As we get close to Easter and the sun starts shining through the windows in the morning again, we’re inching close and closer to our favourite time of year: picnic season. There’s nothing more exciting than a lazy weekend afternoon in the park with a full spread on, a delicious tipple and friends for company. Over the last few years, we’ve seen a drastic increase in the popularity of fruity ciders as the de-facto drink of choice for the park, replacing such staples as rose and a jug of Pimms. There is also a booming micro-industry of people beginning to brew their own cider at home. Due to it’s relatively easier nature when compared to brewing beer at home, and the fact that you have a much more diverse flavour profile to play with, home made cider is going to be the “it drink” this summer. So if you are brewing some at home, what tips and handy advice do we have for the adventurous cider maker? Here are 5 you need to know!
1 – Yeast can be expensive, so don’t but the dear stuff
To brew anything, you need an active ingredient to cause that much needed active change. In the case of cider, there are a number of specialised yeasts which many magazines and sites recommend. These can be quite expensive though when compared to the types you would use for brewing beer. Unless you’re going to plain old hard apple cider, avoid this dearer product. Instead, but some wine yeast! It does the same job, is much more versatile and (because you’re working with fruit here) can bring out greater flavour to your fruits. If you’re going to be making a cider with any type of dark berry, this type of yeast works perfectly as it’s used to breaking down the sugars when making fruity wine.
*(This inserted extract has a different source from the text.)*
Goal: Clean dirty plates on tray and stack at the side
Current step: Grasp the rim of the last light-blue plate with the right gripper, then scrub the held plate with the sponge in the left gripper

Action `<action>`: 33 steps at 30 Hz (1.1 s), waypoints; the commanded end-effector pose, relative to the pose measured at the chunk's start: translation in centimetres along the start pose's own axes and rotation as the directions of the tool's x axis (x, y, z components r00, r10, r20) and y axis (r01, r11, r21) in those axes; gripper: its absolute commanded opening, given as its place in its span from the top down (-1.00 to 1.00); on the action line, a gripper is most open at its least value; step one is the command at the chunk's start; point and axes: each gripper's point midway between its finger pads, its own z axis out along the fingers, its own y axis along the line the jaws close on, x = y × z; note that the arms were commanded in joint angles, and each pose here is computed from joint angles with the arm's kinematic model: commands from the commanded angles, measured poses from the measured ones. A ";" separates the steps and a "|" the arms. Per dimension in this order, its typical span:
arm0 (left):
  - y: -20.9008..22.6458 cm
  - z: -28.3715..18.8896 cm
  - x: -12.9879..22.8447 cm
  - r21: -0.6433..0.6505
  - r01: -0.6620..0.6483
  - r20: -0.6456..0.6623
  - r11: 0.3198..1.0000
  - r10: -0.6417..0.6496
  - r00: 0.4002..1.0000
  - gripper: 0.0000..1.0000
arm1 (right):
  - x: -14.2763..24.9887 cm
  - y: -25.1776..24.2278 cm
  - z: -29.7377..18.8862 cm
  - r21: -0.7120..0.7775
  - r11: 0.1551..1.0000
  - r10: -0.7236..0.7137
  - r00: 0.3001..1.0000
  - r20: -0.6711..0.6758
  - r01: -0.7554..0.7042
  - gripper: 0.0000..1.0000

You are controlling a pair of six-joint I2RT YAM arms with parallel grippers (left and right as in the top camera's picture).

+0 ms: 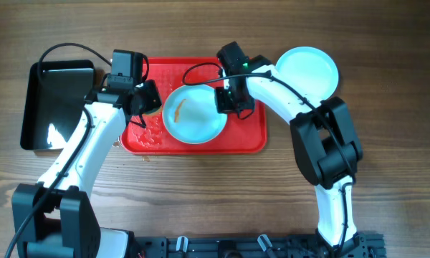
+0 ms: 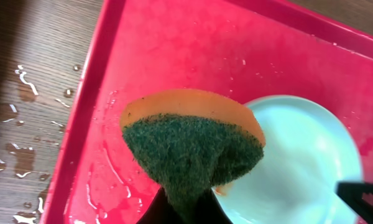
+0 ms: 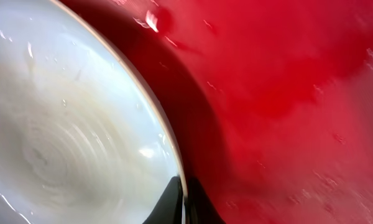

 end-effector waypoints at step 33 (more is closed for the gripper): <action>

2 – Squeeze your own juice
Now this may be quite time consuming, but you’re trying to make the best cider possible, so don’t go ruining that beautiful drink with a cheap juice. Fruit juice you’d buy from the supermarket may quicken the process in terms of time spent assembling all your ingredients BUT it can have a damaging effect on your brew. Many juices we buy in cartons will have added preservatives in there to keep the juice fresh and drinkable for longer. Why this is good for the consumer, it’s bad for the brew. If the juice contains any ingredients like sodium benzoate or potassium sorbate, it will have an adverse effect on the yeast and damage the fermentation as less Co2 will be produced. Now for anyone making citrus and berry based ciders giving a good squeeze is easy enough. If you’re working with apples or pears though, best to try and source out fresh juice made locally as it can help save a lot time and effort.
3 – Keep It Chilled
A big mistake many home brewers make with their cider is leaving their brew to sit on the kitchen shelf or windowsill, without realising the damage it can do. After you add any yeast to your cider, try and get it cold by making some space in the fridge. Because you’ll have already simmered the mixture, most of the bacteria and any “wild yeasts” will have been removed already. While it’s good to add the yeast at a temperature which can cause reactions quicker, there is a danger of having the yeast boil in the cider mixture aggressively. Unless you’re after that cloudy apple cider look, its best to avoid. Big cider names like Kopparberg and Magners use industrial chillers with their solutions during this process to help produce as clean looking a cider as possible.
4 – De-cloud it
Now obviously you won’t have a big chiller, but if you want crystal clear coloured cider, you can de-clarify if you want it. It just involves having some patience. Usually, home made cider is only fermented once and this can leave you with some unwanted (but unharmful) yeast still visible to the naked eye. You can get rid of this by siphoning your cider a second time in to a container and then storing your cider in a cool, dry place for a few weeks, preferably a garage. By keeping it nice and cold and away from light you are causing the yeast to settle down and dissipate. Just make sure you store the cider in an air tight container as any open air will cause the yeast to want to bubble up again.
5- Fizz Your Cider
Everyone loves a refreshing sparkling cider, so how do you get it to be a fizzy as store bought cans? All you need is some sugar and water. Get a pot and fill it with 1 cup or water and 3/4 cup of sugar and boil it. Pour the solution in to its own container. Take your cider and pour it in, giving everything a nice slow stir to get it mixed together. Bottle your cider and leave it to settle. Now with normal still cider which you don’t do this with, it’s fine to drink straight away. With sparkling cider though, the sugar mixture needs time to find the yeast and cause carbonation, so letting it sit for a few days will work wonders.
There you have it! 5 tip for spring cider that will help you make the tastiest spring drink for the park.